▶ **Assignment**: Copy nothing but the lines below, from the one with "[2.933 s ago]" through the one with "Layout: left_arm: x", exactly as written; no pictures should appear.

▶ **Material provided**:
• • • • •

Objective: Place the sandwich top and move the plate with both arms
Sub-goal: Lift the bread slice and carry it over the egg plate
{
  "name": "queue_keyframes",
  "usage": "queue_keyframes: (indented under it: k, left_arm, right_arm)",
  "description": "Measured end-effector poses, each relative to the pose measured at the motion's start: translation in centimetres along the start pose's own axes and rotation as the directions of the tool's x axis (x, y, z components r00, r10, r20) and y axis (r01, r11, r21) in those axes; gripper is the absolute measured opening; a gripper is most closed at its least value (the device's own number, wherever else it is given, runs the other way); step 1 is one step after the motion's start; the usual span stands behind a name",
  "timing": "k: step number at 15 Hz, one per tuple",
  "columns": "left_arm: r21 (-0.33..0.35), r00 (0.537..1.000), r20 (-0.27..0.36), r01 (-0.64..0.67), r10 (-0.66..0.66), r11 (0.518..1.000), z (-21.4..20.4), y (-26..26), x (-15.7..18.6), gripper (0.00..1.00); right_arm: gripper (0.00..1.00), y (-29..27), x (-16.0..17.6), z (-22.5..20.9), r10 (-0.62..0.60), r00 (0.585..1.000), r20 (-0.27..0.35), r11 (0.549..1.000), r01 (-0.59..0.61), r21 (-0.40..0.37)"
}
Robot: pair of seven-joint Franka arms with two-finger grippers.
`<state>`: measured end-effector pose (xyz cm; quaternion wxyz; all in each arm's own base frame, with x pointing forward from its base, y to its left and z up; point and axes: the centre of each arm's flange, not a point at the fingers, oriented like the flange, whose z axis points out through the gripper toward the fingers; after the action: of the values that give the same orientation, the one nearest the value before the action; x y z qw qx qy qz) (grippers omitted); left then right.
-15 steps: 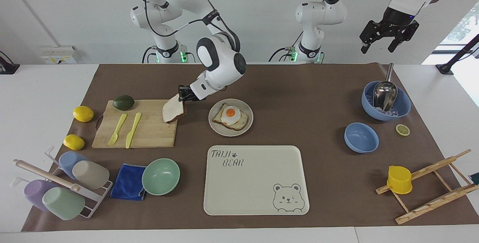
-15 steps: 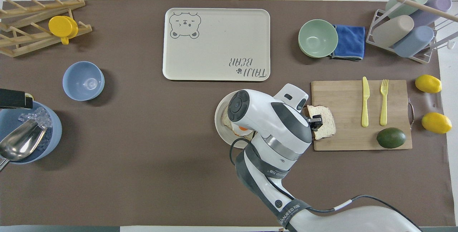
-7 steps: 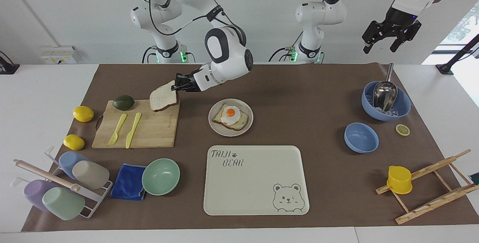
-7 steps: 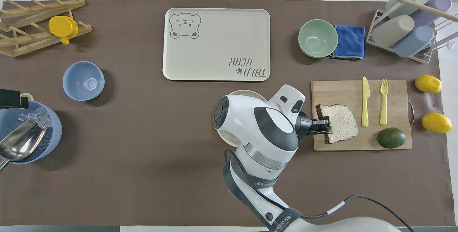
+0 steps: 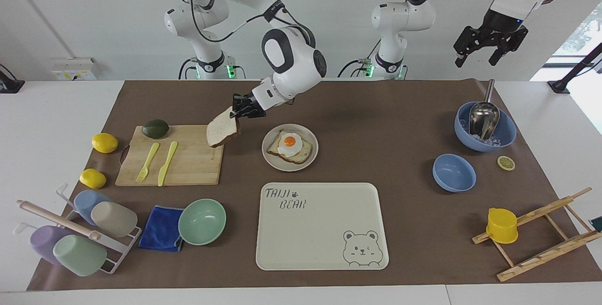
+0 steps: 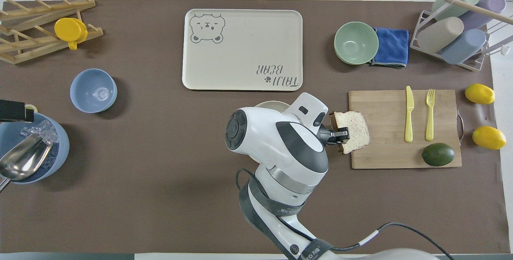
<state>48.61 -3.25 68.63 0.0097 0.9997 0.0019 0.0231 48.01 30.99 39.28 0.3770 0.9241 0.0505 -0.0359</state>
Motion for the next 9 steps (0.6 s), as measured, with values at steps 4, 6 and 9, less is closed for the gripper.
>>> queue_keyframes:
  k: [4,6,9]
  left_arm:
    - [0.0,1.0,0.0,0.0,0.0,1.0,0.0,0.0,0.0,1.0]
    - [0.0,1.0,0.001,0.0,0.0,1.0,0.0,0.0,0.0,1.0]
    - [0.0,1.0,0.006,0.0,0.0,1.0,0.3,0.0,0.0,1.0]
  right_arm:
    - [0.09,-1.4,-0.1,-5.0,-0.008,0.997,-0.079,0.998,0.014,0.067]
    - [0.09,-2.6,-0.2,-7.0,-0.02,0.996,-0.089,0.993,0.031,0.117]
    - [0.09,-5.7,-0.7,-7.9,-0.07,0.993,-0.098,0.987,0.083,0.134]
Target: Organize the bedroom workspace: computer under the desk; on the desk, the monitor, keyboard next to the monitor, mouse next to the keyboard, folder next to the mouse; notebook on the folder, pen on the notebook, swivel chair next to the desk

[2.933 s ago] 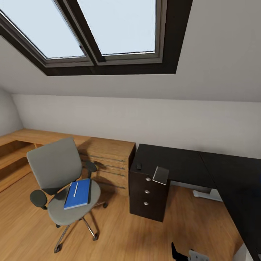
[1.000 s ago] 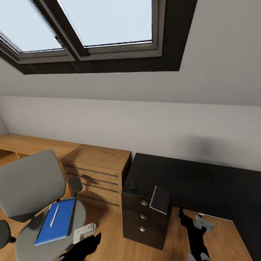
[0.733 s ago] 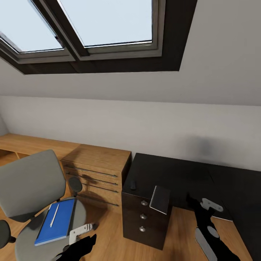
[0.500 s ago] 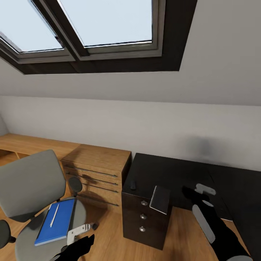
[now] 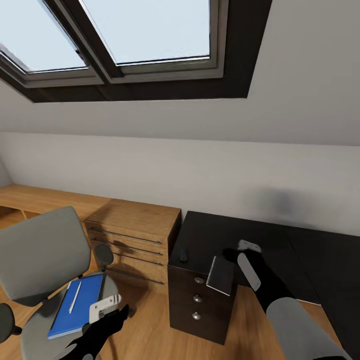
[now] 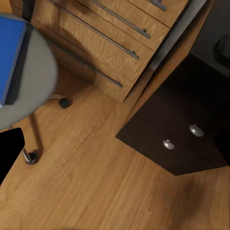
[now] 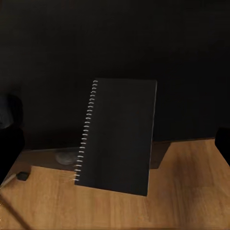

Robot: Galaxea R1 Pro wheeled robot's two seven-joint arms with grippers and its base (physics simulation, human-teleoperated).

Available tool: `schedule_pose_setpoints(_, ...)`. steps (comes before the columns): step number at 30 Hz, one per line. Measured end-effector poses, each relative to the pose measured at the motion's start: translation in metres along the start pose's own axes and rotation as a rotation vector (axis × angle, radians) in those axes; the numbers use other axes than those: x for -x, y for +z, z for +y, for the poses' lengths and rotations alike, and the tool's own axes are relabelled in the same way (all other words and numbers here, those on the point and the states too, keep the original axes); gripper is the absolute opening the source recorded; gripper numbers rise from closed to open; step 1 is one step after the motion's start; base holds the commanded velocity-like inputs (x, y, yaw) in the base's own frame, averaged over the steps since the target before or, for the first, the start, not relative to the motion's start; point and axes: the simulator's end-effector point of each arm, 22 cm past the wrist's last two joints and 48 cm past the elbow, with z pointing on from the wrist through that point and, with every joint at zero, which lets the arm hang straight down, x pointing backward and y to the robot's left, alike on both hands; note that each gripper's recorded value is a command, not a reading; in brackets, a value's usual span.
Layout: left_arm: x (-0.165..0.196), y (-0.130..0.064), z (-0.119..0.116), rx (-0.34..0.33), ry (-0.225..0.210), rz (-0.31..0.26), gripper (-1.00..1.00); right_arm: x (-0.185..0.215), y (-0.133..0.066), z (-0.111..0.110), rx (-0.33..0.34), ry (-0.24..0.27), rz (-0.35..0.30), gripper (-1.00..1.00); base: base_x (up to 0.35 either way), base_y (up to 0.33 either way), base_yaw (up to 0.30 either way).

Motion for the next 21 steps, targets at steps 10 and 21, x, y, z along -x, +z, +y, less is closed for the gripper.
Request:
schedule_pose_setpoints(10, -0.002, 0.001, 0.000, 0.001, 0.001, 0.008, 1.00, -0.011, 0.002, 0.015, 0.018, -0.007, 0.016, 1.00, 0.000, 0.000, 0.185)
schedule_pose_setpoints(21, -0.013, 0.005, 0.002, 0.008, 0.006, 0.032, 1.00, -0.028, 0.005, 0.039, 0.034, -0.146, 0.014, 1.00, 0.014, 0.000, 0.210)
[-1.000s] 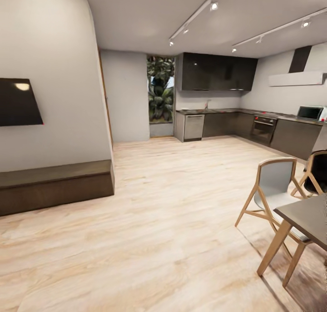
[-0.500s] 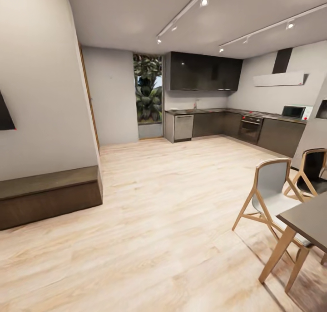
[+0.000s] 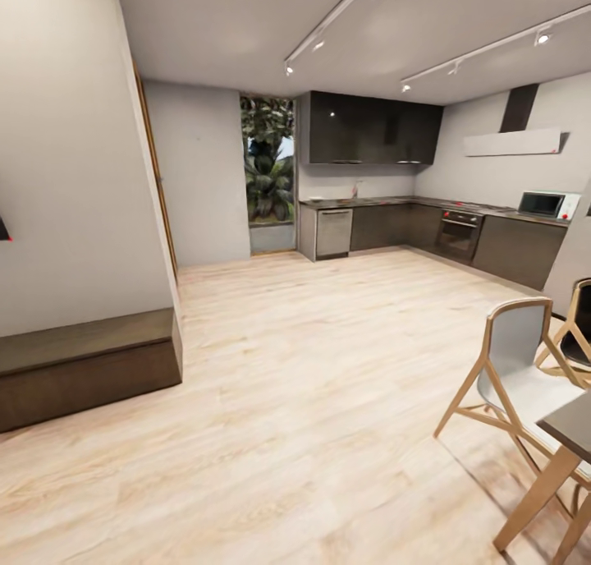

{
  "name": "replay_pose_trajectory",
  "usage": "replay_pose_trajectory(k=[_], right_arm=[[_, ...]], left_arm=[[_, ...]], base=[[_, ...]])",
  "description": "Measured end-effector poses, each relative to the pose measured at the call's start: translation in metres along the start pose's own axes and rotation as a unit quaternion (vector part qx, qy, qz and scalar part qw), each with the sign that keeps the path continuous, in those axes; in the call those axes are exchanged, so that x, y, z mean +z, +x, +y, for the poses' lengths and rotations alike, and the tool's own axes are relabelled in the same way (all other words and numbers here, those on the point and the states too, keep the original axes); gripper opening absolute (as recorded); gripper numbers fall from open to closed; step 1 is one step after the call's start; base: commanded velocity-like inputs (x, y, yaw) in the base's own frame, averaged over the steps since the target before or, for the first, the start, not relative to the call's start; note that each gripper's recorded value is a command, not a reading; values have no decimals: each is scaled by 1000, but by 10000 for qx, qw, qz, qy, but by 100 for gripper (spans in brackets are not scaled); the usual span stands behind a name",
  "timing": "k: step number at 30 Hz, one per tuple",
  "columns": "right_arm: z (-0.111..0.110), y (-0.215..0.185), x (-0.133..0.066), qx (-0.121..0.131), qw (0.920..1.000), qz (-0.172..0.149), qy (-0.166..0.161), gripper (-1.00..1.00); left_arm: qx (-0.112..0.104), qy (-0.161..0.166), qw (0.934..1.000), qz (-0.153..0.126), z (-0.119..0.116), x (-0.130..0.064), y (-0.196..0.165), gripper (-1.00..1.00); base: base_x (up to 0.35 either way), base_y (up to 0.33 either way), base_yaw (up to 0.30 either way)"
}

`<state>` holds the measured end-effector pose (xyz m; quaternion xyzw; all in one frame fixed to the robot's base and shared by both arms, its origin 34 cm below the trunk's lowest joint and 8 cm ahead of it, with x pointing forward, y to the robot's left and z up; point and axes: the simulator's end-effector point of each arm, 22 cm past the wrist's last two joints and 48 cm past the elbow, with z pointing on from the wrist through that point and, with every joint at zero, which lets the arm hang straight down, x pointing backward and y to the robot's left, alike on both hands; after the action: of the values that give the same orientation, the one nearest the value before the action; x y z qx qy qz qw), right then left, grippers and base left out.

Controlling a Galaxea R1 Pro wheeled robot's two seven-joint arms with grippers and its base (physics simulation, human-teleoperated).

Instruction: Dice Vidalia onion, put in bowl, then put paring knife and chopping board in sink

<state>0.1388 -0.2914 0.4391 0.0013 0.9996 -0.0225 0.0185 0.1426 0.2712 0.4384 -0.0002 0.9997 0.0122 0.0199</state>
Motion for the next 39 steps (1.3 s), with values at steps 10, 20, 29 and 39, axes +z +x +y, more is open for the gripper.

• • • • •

▶ **Problem solution**:
[2.933 s ago] 
[1.000 s ago] 
[0.733 s ago] 
[0.500 s ago] 
[now] 
[now] 
[now] 

Robot: Galaxea R1 Pro wheeled robot's two seven-joint arms with grippers and its base (physics simulation, human-teleoperated).

Available tool: `schedule_pose_setpoints(_, ...)`. steps (comes before the columns): step number at 30 Hz, one per line. Measured end-effector poses, each relative to the pose measured at the motion's start: translation in metres along the start pose's own axes and rotation as a rotation vector (axis × angle, radians) in those axes; the numbers use other axes than those: x for -x, y for +z, z for +y, for the poses' lengths and rotations alike, and the tool's own axes are relabelled in the same way (all other words and numbers here, those on the point and the states too, keep the original axes); gripper is the absolute opening the source recorded; gripper numbers rise from closed to open; step 1 is one step after the motion's start; base holds the commanded velocity-like inputs (x, y, yaw) in the base's own frame, averaged over the steps since the target before or, for the first, the start, not relative to the motion's start; point and axes: the simulator's end-effector point of each arm, 22 cm past the wrist's last two joints and 48 cm past the elbow, with z pointing on from the wrist through that point and, with every joint at zero, which lets the arm hang straight down, x pointing backward and y to the robot's left, alike on both hands; note that each gripper's recorded value is a command, not a reading; in brackets, a value's usual span.
Layout: left_arm: x (-0.165..0.196), y (-0.130..0.064), z (-0.119..0.116), rx (-0.34..0.33), ry (-0.225..0.210), rz (-0.31..0.26), gripper (-1.00..1.00); right_arm: x (-0.185..0.215), y (-0.133..0.066), z (-0.111..0.110), rx (-0.33..0.34), ry (-0.24..0.27), rz (-0.35..0.30), gripper (-1.00..1.00); base: base_x (up to 0.35 either way), base_y (up to 0.33 either way), base_yaw (up to 0.30 either way).

The requested output has been produced.